Downloading cloud recordings forbidden

I’m having issues when trying to download cloud recordings. Sometimes the download works okay, and sometimes I get errorCode 401 or 300 saying the download is forbidden.

I’m using the download_token from the recording.completed webhook payload and I’m passing it in the HTTP headers as described in the documentation. (I’ve also tried passing it in via the URL `?access_token=)

I’m using curl and PHP. I’ve also tried just using curl on the command line and I get the same results - some URLs download okay, others fail.

I have one specific example that fails every time, here is the data returned from Zoom:

Thanks in advance,

Hi @rmrkevin , what kind of app are you making requests with? I am going to private message you for additional details as well.

Hello @gianni.zoom , I just wanted to follow up and see if you received my email with the details you asked for? Thanks.

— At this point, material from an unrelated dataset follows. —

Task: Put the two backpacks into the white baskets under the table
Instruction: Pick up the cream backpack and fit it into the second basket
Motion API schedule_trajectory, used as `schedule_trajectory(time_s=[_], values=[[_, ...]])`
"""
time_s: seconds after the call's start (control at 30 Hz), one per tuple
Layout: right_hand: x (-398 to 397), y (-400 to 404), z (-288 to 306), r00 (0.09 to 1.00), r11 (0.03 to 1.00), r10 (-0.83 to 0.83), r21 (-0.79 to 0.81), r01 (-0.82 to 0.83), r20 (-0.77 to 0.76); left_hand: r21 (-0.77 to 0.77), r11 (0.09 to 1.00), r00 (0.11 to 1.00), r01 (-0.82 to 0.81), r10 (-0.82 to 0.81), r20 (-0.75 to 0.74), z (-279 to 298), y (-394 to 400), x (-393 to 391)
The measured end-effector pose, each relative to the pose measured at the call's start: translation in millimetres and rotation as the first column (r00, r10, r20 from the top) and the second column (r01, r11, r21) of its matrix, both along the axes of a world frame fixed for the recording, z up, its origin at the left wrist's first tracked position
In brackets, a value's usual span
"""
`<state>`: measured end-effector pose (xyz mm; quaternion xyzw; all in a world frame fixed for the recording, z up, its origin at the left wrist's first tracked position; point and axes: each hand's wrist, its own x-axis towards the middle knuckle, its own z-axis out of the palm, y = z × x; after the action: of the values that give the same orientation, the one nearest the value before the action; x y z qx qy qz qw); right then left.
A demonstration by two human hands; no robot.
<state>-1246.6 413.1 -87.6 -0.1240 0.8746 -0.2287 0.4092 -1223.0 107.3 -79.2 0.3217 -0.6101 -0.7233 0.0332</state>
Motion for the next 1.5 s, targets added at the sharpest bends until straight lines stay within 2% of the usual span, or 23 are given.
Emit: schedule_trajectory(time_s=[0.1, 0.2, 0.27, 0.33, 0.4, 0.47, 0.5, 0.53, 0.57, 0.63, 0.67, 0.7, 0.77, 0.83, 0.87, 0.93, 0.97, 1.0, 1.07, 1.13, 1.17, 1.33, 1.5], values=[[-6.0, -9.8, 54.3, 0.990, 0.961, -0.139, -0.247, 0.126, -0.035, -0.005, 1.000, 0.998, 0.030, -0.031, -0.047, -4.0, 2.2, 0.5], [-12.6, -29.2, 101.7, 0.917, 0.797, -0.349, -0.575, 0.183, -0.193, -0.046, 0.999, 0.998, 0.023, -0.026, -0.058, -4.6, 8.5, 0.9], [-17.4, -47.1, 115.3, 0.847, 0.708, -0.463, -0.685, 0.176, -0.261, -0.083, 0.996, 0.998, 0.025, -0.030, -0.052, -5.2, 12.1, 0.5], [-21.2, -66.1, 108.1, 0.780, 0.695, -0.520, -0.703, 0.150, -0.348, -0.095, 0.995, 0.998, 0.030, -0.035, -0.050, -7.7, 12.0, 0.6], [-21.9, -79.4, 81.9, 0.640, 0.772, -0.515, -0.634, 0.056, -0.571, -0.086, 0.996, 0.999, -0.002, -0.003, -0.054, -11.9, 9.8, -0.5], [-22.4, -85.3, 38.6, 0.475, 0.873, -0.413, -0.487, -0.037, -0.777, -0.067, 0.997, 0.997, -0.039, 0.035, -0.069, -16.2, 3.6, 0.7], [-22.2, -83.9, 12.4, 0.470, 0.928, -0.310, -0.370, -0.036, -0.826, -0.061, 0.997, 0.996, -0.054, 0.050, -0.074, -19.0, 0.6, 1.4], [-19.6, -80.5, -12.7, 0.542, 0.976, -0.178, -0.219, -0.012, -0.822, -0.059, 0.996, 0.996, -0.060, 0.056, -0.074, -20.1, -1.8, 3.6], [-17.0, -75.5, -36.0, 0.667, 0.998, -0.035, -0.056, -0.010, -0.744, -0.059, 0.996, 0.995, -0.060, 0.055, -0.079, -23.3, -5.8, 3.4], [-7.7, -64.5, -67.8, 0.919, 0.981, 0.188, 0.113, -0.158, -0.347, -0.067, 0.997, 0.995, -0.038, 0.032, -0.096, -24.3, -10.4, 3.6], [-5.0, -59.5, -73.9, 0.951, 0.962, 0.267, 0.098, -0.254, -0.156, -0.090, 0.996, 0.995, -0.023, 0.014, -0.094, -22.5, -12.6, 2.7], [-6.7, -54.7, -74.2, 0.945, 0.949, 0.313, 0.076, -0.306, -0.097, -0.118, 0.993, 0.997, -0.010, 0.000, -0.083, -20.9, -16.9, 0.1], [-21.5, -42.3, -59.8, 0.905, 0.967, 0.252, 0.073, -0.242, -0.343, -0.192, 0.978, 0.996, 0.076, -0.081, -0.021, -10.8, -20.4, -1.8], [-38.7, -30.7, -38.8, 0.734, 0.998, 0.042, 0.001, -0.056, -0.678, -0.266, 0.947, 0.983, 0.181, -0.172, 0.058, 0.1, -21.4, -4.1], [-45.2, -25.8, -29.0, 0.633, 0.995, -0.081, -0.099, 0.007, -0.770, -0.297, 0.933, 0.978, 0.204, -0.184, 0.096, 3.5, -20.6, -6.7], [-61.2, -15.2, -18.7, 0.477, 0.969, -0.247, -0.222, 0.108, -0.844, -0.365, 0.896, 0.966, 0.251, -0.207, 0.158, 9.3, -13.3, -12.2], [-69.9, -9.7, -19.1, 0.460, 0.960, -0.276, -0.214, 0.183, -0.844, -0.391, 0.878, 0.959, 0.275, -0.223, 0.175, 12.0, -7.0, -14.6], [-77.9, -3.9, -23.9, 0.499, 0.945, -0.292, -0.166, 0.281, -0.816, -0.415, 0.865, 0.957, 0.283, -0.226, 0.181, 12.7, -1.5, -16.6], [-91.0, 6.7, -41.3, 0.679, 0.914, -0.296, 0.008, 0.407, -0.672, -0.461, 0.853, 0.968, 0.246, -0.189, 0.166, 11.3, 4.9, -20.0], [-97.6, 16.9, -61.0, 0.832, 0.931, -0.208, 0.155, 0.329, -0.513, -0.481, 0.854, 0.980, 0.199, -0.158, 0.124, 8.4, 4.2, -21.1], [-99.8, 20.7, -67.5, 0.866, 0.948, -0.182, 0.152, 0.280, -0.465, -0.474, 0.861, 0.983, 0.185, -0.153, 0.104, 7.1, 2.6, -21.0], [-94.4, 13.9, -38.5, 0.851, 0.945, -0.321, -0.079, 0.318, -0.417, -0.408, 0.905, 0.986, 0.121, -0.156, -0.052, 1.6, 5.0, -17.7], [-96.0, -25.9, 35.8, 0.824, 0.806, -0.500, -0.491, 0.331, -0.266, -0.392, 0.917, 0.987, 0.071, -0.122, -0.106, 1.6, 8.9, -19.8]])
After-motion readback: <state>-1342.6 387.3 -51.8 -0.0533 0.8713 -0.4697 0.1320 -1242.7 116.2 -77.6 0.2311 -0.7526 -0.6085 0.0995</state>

Just followed up with you @rmrkevin ! Sorry, I did not see your notifications.

Hi @gianni.zoom, I still need your help with this please. Can you keep this ticket open and put it back in your queue?

A little more info …
The cloud recordings download just fine with JWT tokens, but as you know JWT is being turned off next month. If you change the JWT token to a S2S OAuth token then you get the 401 Forbidden error.


Hi @rmrkevin ,

Ahh I see. Can you please confirm the following so we can rule everything out?

401 error when downloading recording with Server-to-Server OAuth token - #17 by gianni.zoom

Hi @gianni.zoom , thanks for picking up this thread again. I looked in my scope settings and it is checked but greyed-out. I’m attaching a screen shot.

Some additional info, I’m now getting a “300 Forbidden” error.


Thanks @rmrkevin , I need to do some testing on my end and sync internally with teammates. I’ll try to get back to you ASAP.

Hi @rmrkevin ,

I can reproduce. I just submitted a bug ticket as high priority (ZSEE-91225). I’ll share progress as it becomes available. Thanks!

Hi @gianni.zoom ,thanks so much! :+1:t2:

Hi @gianni.zoom … it’s been 3 months with no updates on this issue. Our JWT app will cease working at the end of this month and we will completely lose our entire back office Zoom integration. Please post updates/fixes asap so we can meet the Sept 1st deadline. Thanks!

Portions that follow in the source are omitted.